### Aim of the task
Please print the entries below exactly, from the line with "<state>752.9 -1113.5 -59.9" through the line with "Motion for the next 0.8", including both of those lines and leaving out all others.

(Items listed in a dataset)
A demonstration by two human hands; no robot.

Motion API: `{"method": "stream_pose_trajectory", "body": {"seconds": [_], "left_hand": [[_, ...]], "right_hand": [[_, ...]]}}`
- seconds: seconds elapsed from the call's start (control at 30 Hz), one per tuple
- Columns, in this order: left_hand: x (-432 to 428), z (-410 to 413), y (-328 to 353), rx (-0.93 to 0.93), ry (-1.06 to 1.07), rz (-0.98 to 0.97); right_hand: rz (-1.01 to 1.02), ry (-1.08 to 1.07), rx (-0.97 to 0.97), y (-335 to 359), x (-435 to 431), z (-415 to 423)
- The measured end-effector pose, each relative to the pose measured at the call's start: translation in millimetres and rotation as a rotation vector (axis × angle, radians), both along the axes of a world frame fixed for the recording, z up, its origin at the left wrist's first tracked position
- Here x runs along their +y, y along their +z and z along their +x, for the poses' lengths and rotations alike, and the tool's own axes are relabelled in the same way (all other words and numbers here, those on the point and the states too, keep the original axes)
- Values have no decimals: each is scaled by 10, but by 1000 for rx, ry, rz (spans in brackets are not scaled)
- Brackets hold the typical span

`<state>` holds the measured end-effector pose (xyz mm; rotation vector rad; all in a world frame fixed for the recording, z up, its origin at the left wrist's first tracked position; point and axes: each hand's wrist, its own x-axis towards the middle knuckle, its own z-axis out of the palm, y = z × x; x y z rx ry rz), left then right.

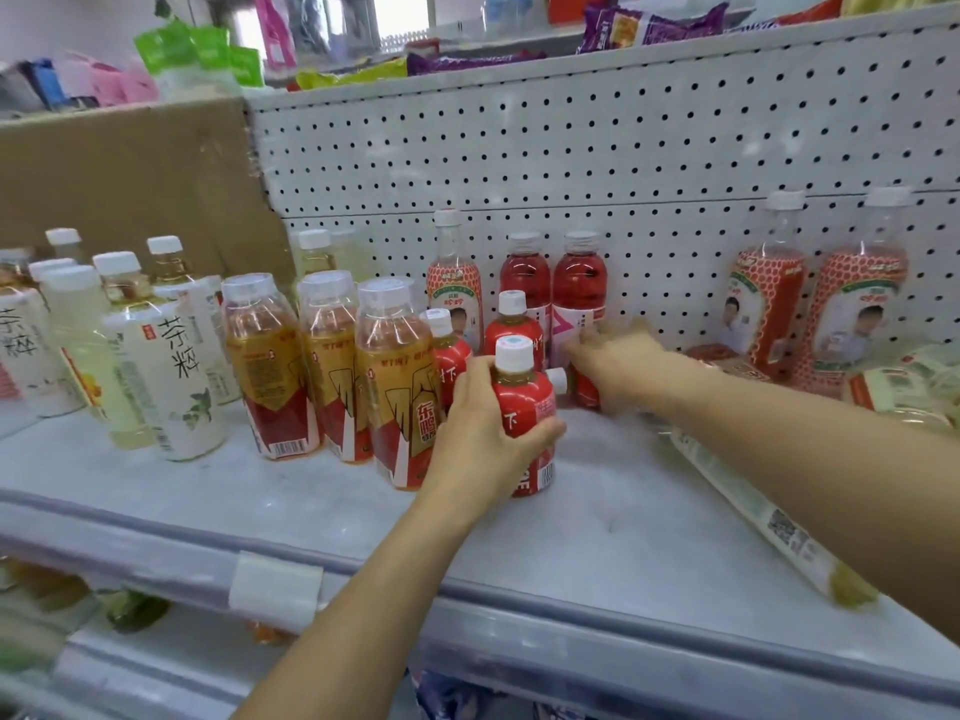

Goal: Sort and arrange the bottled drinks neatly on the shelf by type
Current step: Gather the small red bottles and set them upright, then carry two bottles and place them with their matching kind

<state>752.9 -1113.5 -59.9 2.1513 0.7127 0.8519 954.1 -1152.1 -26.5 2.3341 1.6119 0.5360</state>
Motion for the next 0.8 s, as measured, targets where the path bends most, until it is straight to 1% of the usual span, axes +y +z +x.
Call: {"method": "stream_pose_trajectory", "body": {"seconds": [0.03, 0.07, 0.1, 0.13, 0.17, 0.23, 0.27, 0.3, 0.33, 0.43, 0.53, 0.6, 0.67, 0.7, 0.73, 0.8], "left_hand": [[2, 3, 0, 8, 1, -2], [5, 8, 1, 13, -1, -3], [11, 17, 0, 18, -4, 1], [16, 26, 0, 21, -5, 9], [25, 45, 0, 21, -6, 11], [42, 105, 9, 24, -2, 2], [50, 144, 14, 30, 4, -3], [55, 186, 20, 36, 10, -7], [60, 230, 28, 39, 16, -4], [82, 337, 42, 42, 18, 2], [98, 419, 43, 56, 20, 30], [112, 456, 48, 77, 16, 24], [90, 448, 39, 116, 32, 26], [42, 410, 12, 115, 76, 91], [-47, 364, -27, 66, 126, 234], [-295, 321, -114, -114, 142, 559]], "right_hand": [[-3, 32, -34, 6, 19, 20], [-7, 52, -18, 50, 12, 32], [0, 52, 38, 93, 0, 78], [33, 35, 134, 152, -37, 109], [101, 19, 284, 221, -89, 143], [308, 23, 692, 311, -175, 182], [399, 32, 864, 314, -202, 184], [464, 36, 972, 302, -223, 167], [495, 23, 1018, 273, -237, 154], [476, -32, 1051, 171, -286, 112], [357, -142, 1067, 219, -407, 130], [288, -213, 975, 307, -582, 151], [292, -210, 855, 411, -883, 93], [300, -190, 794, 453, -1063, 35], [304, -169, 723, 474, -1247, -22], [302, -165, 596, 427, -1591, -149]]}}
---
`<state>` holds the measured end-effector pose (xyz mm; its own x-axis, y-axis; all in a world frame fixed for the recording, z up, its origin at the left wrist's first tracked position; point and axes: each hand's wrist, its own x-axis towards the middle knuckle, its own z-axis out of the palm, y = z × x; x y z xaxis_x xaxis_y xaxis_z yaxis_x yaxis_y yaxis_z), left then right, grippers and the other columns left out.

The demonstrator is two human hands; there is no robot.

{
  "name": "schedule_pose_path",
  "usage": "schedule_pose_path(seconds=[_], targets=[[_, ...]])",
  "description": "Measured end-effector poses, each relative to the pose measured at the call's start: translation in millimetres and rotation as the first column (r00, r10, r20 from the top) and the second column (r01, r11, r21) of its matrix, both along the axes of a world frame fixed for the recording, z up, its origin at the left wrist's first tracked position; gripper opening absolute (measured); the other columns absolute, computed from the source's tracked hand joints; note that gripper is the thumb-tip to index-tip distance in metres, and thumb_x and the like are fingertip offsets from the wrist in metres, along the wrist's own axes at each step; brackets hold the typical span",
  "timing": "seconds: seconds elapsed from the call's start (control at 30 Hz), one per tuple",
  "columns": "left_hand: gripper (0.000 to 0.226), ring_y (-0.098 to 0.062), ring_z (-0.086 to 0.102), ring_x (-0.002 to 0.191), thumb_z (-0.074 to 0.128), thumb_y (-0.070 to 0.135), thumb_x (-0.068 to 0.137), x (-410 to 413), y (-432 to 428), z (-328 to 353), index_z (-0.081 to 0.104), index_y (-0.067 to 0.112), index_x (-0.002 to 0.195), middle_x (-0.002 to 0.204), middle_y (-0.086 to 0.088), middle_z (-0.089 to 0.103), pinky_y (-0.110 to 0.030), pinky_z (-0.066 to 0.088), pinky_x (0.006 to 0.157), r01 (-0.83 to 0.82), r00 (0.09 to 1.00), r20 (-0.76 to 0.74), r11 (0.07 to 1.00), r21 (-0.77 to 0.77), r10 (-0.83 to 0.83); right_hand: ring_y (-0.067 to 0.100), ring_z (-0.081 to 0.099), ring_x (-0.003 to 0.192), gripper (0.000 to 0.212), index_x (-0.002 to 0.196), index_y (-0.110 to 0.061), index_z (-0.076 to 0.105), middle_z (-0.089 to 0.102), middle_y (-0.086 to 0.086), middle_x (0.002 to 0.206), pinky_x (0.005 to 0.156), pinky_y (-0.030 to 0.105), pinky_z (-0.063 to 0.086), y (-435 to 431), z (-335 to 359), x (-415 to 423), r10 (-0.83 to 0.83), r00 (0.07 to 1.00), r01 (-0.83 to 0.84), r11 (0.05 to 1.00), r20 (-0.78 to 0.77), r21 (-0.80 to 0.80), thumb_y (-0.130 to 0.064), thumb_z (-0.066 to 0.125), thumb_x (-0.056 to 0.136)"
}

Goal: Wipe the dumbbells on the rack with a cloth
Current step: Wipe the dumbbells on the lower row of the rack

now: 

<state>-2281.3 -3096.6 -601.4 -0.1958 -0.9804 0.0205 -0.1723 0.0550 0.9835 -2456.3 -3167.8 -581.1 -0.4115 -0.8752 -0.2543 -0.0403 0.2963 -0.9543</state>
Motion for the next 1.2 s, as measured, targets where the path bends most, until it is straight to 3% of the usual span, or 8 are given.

### Exercise result
<state>752.9 -1113.5 -59.9 2.1513 0.7127 0.8519 954.1 -1152.1 -26.5 2.3341 1.6119 0.5360</state>
Motion for the next 0.8 s, as measured, targets where the path bends most, until it is straight to 1% of the usual span, axes +y +z +x.

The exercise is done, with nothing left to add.